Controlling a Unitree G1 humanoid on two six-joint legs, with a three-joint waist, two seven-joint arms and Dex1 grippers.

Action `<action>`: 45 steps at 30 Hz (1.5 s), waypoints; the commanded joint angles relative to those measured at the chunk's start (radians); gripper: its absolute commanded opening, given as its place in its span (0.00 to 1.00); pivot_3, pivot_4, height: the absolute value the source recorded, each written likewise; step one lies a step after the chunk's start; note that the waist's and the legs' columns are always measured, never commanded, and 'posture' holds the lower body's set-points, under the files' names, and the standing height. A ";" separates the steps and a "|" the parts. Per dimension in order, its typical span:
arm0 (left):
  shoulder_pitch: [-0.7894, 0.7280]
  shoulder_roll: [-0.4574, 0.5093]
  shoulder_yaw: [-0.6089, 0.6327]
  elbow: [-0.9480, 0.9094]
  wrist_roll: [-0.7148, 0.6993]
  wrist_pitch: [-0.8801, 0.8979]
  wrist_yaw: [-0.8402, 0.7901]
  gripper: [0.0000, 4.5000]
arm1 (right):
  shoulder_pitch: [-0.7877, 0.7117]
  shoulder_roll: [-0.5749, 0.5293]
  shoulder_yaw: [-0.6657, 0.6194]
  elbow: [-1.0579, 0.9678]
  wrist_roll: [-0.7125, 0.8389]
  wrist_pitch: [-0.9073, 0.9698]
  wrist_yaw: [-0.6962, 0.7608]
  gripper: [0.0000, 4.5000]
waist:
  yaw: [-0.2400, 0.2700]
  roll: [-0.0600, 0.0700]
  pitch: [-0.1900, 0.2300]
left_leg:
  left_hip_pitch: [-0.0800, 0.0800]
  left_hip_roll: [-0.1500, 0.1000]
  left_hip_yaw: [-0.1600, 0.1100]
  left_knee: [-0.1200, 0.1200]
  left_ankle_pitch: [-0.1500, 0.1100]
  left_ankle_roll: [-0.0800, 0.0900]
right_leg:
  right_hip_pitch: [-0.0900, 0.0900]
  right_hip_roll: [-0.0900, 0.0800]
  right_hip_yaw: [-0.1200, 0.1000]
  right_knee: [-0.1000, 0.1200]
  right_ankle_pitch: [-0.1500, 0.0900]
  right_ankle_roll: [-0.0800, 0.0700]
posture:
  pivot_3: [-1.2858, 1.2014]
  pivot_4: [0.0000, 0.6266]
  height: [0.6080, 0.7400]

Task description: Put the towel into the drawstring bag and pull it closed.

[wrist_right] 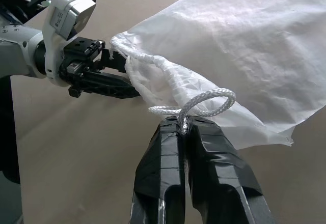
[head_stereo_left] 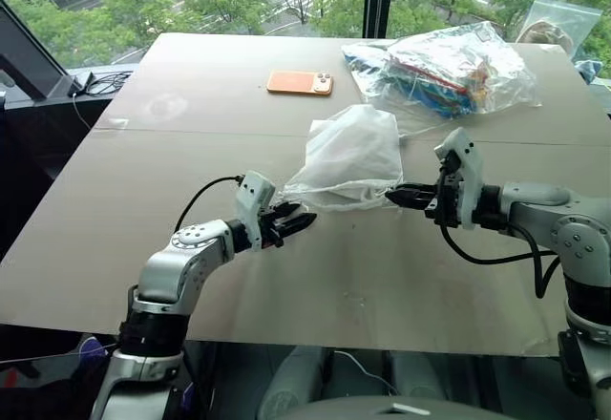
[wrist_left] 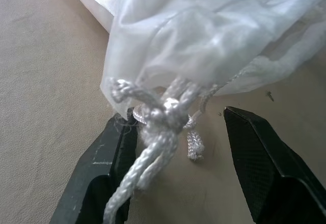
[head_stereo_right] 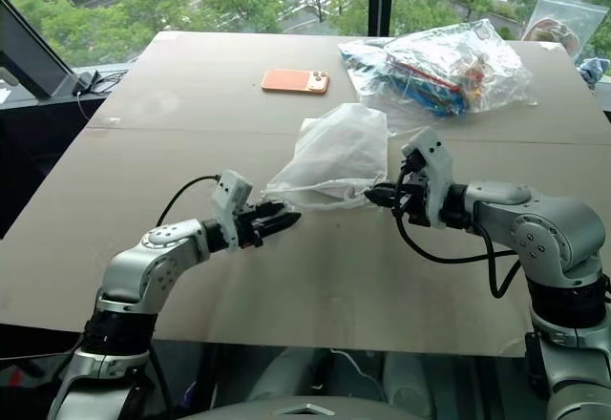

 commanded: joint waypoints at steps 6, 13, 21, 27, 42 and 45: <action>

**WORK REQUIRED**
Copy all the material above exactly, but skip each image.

**TASK OUTPUT**
Controlling a Unitree G1 humanoid on two six-joint legs, with a three-joint waist, two seven-joint arms and Dex1 grippers.

Action `<action>`: 45 steps at 30 Hz (1.5 s), waypoints; the commanded joint angles relative to those measured at the chunk's start (radians); gripper: its absolute commanded opening, given as its place in its span (0.00 to 1.00); pivot_3, pivot_4, height: the absolute value the source recorded, each written likewise; step one lies a step after the chunk's start; note that the waist's and the legs' columns are always measured, never commanded, and 'posture' holds the lower body's set-points, under the files' names, and the standing height. A ";" separates the steps and a "|" the parts. Per dimension in order, its typical span:
arm0 (left):
  shoulder_pitch: [-0.7894, 0.7280]
  shoulder_roll: [-0.4574, 0.5093]
  shoulder_yaw: [-0.6089, 0.6327]
  elbow: [-0.9480, 0.9094]
  wrist_roll: [-0.7148, 0.6993]
  wrist_pitch: [-0.8801, 0.8979]
  wrist_yaw: [-0.8402, 0.7901]
  gripper: [0.0000, 4.5000]
arm1 (right):
  shoulder_pitch: [-0.7877, 0.7117]
  shoulder_roll: [-0.5749, 0.5293]
  shoulder_yaw: [-0.6657, 0.6194]
  elbow: [-1.0579, 0.9678]
  wrist_roll: [-0.7125, 0.8389]
  wrist_pitch: [-0.9073, 0.9698]
  wrist_yaw: [-0.6962, 0.7608]
  gripper: [0.0000, 4.5000]
waist:
  yaw: [-0.2400, 0.2700]
  roll: [-0.0600, 0.0700]
  pitch: [-0.1900, 0.2300]
left_leg:
  left_hip_pitch: [-0.0800, 0.0800]
  left_hip_roll: [-0.1500, 0.1000]
  left_hip_yaw: [-0.1600, 0.1100]
  left_knee: [-0.1200, 0.1200]
  left_ankle_pitch: [-0.1500, 0.1100]
  left_ankle_roll: [-0.0800, 0.0900]
right_leg:
  right_hip_pitch: [-0.0900, 0.0900]
  right_hip_roll: [-0.0900, 0.0800]
  right_hip_yaw: [-0.1200, 0.1000]
  right_knee: [-0.1000, 0.1200]
  right_ankle_pitch: [-0.1500, 0.0900]
  right_ankle_roll: [-0.0800, 0.0700]
posture:
  pivot_3: [-1.2858, 1.2014]
  pivot_4: [0.0000, 0.6266]
  height: [0.6080, 0.7400]

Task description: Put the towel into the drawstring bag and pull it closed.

[wrist_right] 
[head_stereo_left] 
[wrist_left] 
[head_stereo_right] 

 commanded: joint waypoints at steps 6, 13, 21, 27, 42 and 45: <action>

That is the complete answer to the exercise.